• SOURCE RECORDS:
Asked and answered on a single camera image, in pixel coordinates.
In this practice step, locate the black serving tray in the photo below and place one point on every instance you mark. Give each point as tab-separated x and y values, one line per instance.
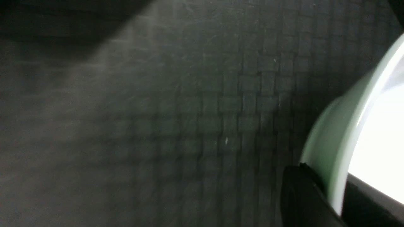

* * *

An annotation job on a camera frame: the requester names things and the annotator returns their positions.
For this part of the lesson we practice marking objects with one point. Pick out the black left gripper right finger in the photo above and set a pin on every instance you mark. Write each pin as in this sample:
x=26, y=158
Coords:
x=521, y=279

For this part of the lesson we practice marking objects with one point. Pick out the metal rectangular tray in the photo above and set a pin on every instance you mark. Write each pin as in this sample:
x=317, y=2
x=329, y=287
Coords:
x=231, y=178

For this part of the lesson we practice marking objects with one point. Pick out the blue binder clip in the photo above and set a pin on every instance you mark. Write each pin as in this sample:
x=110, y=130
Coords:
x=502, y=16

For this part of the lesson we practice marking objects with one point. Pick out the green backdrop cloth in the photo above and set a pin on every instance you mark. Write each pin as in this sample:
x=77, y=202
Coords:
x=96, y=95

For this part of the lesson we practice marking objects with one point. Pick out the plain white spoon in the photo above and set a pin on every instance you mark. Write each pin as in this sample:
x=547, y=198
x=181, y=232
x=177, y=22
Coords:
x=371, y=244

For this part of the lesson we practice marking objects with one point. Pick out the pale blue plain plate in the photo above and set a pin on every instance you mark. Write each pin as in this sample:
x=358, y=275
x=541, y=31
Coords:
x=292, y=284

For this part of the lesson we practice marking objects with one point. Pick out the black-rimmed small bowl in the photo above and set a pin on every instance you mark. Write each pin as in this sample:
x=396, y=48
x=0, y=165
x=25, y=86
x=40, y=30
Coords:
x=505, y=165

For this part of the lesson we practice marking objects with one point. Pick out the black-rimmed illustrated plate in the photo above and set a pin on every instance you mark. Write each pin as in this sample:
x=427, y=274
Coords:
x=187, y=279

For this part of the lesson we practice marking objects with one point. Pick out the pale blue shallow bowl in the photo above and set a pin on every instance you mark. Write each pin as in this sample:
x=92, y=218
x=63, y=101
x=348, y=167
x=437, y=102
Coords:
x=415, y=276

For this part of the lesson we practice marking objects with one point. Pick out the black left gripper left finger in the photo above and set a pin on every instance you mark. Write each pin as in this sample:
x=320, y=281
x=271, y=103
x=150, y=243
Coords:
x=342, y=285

• TASK ITEM: From the entries above, print the lines beginning at the one with "Asked and answered" and stopping after the one with "In this practice", exactly as written and with nothing else.

• YOUR RESPONSE:
Asked and answered on a single camera image, in pixel coordinates.
In this practice step, locate the black serving tray in the photo below and place one point on every instance you mark. Give each point as tab-separated x and y values, one line per instance.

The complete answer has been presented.